Boeing Restarts Its EUS Lobbying Campaign On Social Media

By Keith Cowing
NASA Watch
February 3, 2020
Filed under
https://media2.spaceref.com/news/2020/BoeingEUSFacebook.jpg

Keith’s note: Boeing has restarted its social media campaign on Facebook which means they are mining your Facebook user data for other uses that it is not bothering to tell you about. The Boeing ad points you to this page https://www.boeing.com/space/space-launch-system/. But this is how it tracks the social media user from Facebook with a campaign they call “slsphase2”

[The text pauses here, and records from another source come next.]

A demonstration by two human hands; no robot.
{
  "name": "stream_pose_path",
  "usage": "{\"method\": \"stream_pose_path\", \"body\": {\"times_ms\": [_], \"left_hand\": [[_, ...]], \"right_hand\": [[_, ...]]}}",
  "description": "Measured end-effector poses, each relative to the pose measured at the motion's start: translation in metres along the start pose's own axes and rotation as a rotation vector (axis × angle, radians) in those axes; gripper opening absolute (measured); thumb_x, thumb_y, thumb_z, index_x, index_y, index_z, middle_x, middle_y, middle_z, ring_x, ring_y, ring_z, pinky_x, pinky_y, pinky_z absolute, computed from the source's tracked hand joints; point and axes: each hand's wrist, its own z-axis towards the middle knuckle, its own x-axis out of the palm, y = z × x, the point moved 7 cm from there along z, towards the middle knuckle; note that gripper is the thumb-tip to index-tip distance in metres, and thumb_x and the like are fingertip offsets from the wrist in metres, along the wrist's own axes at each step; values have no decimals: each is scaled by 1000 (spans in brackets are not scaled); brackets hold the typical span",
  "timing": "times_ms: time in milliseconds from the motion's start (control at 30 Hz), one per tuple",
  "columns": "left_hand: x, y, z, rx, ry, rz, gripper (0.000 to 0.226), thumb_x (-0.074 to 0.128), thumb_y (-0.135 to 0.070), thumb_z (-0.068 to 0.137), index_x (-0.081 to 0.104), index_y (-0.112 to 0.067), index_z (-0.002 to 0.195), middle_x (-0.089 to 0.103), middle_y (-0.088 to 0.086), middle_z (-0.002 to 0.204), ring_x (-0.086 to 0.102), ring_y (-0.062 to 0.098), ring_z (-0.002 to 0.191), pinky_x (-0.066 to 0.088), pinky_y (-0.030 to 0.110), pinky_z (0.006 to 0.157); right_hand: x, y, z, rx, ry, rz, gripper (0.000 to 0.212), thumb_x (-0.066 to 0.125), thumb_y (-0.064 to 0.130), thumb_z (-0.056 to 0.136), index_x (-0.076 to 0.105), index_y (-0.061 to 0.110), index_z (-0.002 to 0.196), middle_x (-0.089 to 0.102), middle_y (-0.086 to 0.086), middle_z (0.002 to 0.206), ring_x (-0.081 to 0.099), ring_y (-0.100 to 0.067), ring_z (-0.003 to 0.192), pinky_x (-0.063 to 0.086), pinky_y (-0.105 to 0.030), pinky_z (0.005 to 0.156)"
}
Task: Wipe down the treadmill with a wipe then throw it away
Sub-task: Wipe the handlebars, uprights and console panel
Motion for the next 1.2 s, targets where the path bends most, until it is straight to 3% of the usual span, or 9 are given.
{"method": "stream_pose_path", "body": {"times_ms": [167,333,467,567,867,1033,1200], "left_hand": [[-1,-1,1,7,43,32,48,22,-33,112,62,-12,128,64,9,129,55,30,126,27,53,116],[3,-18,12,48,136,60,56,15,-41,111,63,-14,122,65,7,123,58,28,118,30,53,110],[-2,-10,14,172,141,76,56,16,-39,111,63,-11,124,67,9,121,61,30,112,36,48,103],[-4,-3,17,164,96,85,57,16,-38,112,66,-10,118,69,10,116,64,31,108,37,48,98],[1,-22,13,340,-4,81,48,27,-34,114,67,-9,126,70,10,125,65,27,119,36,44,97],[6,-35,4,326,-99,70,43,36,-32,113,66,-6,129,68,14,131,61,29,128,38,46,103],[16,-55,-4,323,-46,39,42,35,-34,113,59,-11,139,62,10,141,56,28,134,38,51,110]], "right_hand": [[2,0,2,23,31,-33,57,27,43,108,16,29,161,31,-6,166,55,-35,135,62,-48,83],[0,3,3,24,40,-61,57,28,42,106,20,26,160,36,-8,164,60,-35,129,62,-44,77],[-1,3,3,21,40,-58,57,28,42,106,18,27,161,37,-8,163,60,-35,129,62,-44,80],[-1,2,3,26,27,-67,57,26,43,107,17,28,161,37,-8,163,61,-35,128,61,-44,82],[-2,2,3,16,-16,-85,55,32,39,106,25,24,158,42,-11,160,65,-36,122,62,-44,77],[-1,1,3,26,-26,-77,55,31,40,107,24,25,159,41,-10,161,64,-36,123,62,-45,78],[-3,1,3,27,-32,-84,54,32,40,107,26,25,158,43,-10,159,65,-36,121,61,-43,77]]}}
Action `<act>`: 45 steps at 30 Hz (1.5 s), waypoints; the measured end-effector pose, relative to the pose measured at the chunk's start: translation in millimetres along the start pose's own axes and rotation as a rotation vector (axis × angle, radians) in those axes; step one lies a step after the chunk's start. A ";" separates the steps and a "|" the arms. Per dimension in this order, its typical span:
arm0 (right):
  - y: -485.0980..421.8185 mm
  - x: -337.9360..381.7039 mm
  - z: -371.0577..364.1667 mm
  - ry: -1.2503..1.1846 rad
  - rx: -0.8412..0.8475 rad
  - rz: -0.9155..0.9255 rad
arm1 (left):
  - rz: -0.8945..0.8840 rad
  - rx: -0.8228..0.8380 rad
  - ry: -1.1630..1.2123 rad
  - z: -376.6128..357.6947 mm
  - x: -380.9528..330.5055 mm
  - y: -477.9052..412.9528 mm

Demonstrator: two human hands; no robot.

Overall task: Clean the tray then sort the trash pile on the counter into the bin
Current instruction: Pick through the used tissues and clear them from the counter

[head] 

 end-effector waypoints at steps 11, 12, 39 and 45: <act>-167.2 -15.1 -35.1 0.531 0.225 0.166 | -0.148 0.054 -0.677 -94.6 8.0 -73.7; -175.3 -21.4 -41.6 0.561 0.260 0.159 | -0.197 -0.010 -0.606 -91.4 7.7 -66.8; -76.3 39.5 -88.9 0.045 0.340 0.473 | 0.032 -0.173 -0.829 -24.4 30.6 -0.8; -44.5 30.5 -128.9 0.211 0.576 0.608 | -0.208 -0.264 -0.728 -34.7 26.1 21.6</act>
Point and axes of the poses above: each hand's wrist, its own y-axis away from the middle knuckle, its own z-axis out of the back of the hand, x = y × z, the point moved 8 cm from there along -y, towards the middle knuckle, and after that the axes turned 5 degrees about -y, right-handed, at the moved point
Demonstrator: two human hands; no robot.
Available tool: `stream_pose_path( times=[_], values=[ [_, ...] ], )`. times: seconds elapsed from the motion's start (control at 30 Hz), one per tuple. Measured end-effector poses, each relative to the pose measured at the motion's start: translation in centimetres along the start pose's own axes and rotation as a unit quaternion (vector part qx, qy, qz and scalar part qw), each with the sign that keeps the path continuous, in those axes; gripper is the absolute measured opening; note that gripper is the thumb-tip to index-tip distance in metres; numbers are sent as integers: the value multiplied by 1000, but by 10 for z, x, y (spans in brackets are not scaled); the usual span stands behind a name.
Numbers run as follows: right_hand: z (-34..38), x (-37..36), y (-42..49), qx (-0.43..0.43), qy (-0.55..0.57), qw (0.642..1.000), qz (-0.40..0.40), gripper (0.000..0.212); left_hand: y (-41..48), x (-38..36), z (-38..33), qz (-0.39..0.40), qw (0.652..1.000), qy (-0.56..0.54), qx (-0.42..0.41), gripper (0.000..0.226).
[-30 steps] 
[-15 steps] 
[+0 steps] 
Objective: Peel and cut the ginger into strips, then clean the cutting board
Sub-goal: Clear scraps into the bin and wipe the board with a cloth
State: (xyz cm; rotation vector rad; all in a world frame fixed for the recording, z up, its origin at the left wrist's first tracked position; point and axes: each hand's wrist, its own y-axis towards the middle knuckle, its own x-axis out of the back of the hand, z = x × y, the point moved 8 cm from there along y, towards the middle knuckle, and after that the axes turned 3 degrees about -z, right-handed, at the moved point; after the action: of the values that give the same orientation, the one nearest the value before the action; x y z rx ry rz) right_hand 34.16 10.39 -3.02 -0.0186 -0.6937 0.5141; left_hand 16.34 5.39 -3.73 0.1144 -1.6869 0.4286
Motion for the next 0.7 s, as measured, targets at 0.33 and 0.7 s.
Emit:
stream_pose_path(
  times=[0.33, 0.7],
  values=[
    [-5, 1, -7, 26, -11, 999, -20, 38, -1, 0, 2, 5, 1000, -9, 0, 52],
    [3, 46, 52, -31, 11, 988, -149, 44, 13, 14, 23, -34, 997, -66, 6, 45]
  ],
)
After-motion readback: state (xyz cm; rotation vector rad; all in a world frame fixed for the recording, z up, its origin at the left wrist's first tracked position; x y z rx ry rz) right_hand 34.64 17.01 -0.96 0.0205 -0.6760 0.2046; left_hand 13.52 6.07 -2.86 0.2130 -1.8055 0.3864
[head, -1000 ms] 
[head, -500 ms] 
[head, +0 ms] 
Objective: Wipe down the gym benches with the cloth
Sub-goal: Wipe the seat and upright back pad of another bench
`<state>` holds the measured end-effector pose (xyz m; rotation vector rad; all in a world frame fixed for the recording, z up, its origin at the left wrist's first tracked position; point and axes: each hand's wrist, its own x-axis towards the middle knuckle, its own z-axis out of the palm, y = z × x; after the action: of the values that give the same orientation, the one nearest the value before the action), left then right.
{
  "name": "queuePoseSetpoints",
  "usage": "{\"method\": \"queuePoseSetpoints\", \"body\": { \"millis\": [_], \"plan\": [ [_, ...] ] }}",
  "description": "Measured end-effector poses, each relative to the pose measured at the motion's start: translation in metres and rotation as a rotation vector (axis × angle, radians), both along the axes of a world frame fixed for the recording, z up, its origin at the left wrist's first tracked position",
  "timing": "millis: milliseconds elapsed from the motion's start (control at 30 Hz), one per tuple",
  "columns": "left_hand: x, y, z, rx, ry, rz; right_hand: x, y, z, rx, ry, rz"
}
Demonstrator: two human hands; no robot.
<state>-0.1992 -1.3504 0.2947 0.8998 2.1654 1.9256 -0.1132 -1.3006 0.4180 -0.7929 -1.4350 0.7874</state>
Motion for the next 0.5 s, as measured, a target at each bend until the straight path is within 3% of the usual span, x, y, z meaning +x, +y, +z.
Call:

https://www.boeing.com/space/space-launch-system/?utm_source=facebook&utm_medium=socialad&utm_campaign=slsphase2


When you get to the page it says “Additional missions are planned with this configuration as the even more powerful Block 1B version of the rocket is designed and built. This follow-on, evolved two-stage configuration will provide a lift capability of more than 105 metric tons, using the Boeing-built Exploration Upper Stage.”
Hmmm … “slsphase2” Boeing is being rather blunt in what it sees this effort as. Unless I missed something NASA has not ordered production of EUS. As you may recall from the NASA Authorization Act wording in draft House legislation Boeing has been lobbying hard for the EUS and excluing private sector commercial alternatives at the same time.
Back in December Jim Bridenstine called B.S. on these efforts by Boeing, telling the Washington post “… any plan that requires an EUS to be ready by 2024 is a plan that reduces the probability of success. It’s just not going to be ready. … “All of our contractors lobby Congress to achieve what is in their best interest even though it may not be in the best interest of the nation,” Bridenstine said in an interview. “This is another example of that. My job as NASA administrator is to make sure we do what’s right for the country, and for the taxpayer.”
And of course Boeing wants you to forget that the SLS is billions over budget, years behind schedule, and is still a year or more away from flying. They most certainly want you to forget that SpaceX is flying Falcon Heavy rockets and is preparing to test its immense Starship. Meanwhile development of Blue Origin’s monster rocket New Glenn is underway.
Boeing Uses Deceptive Social Media To Grab Your Browsing Data, previous post
Boeing’s Misleading Anti-SpaceX Pro-SLS Facebook Ad Campaign, previous post
Join Boeing’s SLS Fan Club So They Can Track Your Activity, previous post
Boeing’s Creepy Petition Wants To Track Your Online Activity, previous post

NASA Watch founder, Explorers Club Fellow, ex-NASA, Away Teams, Journalist, Space & Astrobiology, Lapsed climber.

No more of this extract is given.